▶ **Task statement**
Count, in the entries below, the lines in which "green" occurs. Give the number, nothing more.

▶ **Given data**
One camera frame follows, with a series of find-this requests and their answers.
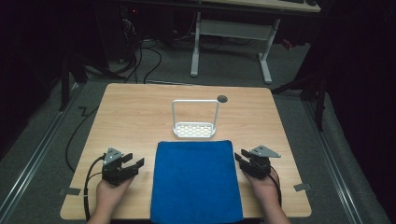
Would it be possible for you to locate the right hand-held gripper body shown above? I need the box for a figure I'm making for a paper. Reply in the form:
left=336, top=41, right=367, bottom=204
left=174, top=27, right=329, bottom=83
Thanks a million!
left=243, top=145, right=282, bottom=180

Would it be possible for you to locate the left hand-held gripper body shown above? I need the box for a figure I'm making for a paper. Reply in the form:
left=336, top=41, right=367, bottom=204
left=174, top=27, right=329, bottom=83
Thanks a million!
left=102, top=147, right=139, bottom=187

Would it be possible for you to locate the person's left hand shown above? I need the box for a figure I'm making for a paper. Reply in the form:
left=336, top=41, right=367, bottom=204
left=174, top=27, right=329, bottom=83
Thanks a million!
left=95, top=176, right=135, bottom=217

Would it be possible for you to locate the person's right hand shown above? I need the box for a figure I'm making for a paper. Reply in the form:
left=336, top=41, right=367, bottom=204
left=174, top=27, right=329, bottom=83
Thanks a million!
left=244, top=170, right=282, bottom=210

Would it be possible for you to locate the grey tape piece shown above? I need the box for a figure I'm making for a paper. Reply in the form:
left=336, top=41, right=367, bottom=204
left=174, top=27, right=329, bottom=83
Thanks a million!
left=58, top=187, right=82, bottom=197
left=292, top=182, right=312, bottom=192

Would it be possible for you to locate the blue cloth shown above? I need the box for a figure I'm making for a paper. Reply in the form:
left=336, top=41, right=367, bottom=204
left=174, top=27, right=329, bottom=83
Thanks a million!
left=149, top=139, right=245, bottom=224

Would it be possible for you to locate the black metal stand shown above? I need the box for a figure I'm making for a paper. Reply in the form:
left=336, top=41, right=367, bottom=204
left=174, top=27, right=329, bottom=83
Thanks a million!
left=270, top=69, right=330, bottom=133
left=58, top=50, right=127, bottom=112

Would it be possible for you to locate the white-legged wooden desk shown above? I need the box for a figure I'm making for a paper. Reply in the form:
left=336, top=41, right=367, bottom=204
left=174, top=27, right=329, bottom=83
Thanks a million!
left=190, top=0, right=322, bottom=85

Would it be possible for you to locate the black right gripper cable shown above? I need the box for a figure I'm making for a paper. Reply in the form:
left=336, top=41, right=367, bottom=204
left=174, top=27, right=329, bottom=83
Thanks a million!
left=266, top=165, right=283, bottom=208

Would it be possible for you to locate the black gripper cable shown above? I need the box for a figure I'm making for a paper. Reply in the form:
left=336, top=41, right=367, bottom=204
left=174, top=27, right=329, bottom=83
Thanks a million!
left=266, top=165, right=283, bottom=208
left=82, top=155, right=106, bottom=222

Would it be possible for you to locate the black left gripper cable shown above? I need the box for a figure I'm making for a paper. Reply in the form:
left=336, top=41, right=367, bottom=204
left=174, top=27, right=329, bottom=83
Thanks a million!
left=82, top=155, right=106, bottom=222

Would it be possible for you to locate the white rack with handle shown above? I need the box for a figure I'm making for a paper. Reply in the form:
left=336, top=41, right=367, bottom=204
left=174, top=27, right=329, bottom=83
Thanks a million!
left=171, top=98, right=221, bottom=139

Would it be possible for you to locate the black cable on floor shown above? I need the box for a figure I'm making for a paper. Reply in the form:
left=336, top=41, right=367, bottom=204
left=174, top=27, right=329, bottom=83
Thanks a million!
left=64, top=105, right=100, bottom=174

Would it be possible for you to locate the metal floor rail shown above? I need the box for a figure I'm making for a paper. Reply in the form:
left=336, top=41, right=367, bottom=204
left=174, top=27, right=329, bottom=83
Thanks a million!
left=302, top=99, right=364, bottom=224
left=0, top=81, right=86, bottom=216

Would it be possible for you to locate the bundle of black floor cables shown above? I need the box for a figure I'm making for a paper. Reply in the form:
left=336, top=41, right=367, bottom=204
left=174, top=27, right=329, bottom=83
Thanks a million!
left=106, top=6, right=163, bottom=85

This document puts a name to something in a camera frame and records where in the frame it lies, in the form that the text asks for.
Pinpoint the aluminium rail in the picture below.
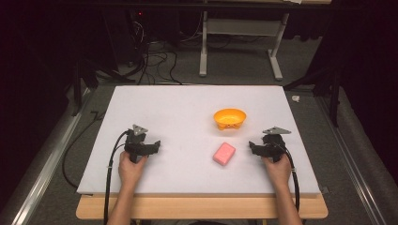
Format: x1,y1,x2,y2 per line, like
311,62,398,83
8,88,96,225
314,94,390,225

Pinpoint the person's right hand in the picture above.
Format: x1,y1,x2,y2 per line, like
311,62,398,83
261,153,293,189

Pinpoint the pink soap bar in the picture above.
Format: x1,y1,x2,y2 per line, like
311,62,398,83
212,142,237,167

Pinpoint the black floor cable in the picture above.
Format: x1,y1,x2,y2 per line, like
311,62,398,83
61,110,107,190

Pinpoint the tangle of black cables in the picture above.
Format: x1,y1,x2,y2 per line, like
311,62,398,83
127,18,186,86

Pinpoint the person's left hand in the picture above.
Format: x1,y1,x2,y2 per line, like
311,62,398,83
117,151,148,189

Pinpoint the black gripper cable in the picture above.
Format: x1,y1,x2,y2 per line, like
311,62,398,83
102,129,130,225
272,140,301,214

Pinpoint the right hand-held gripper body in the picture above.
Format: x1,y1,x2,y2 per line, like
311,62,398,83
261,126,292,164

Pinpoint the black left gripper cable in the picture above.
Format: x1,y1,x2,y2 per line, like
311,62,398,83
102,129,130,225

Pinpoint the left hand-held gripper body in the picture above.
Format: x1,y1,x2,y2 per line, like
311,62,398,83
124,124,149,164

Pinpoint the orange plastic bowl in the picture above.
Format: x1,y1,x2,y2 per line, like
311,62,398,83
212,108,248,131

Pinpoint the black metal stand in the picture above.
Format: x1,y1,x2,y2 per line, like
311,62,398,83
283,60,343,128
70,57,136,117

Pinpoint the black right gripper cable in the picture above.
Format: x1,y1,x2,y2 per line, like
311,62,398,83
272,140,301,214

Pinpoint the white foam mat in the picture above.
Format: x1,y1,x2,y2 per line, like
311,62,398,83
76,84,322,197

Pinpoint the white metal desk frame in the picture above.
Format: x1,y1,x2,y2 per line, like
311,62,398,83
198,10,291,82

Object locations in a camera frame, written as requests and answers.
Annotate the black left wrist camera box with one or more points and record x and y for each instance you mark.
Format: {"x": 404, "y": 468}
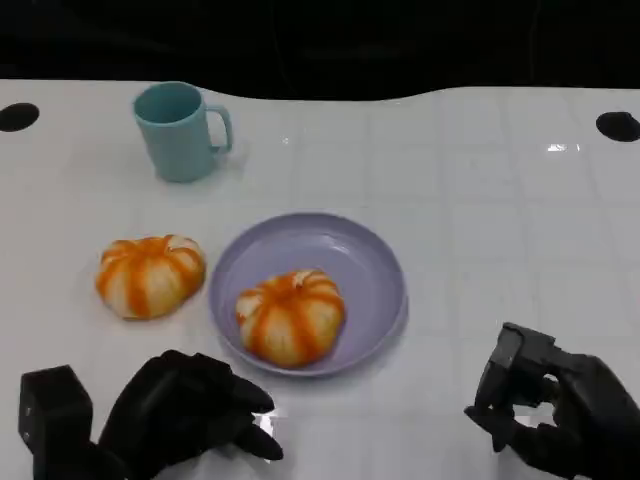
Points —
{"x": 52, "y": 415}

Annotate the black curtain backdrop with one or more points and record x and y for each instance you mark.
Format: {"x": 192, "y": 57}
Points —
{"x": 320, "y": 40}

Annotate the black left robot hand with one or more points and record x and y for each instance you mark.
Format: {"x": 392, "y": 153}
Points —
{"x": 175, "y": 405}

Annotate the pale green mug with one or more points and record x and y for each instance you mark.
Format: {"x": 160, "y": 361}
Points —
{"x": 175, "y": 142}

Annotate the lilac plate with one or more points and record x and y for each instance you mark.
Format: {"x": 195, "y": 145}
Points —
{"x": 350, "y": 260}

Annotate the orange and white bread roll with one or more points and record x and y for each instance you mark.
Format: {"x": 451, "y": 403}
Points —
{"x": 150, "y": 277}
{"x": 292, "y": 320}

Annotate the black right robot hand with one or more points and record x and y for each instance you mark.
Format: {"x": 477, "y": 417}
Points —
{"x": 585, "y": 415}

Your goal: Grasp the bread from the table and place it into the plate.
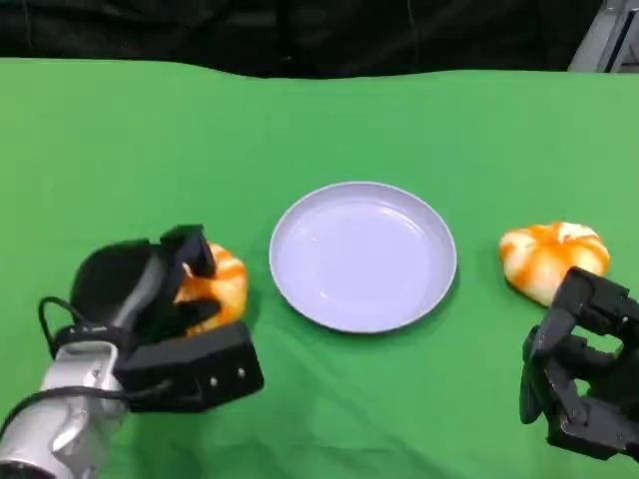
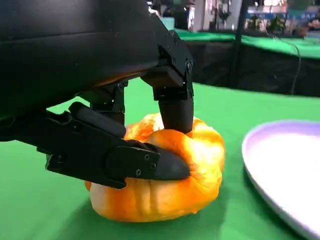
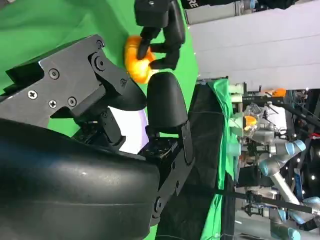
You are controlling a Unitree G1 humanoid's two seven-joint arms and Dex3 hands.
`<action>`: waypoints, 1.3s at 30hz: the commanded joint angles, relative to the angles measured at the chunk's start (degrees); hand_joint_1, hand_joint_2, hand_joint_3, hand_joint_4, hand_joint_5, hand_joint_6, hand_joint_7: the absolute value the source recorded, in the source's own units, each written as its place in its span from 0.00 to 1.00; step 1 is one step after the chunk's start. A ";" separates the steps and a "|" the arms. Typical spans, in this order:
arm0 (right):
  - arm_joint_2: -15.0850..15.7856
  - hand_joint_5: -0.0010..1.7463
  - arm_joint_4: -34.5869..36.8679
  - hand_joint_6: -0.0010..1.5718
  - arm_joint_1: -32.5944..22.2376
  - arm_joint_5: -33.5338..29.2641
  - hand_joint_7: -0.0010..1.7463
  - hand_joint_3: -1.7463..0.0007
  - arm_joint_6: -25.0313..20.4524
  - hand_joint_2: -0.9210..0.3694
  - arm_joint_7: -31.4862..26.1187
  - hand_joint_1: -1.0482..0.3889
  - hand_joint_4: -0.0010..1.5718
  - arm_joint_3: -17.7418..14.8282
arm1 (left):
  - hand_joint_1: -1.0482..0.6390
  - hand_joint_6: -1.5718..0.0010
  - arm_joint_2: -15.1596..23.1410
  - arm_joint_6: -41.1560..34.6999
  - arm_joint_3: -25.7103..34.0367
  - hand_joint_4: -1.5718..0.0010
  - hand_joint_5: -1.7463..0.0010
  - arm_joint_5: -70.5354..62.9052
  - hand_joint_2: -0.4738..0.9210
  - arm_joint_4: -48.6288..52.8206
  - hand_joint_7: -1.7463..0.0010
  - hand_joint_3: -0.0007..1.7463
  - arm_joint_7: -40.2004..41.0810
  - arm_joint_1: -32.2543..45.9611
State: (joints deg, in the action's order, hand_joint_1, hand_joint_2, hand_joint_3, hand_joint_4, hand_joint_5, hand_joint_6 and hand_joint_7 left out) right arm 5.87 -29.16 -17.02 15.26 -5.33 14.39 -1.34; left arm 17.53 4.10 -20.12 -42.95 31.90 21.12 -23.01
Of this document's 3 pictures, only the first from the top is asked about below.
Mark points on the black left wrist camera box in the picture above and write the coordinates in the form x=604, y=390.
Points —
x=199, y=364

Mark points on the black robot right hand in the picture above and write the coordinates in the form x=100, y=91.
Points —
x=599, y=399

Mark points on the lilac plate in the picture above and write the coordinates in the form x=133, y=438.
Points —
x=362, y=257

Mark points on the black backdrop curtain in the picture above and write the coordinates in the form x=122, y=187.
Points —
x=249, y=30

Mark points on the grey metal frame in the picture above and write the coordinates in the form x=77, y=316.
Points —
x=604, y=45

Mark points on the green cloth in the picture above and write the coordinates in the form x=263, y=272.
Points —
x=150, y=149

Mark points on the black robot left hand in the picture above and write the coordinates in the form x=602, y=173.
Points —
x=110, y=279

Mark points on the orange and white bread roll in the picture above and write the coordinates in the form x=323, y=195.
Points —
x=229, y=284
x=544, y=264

▶ **Solution for this problem**
2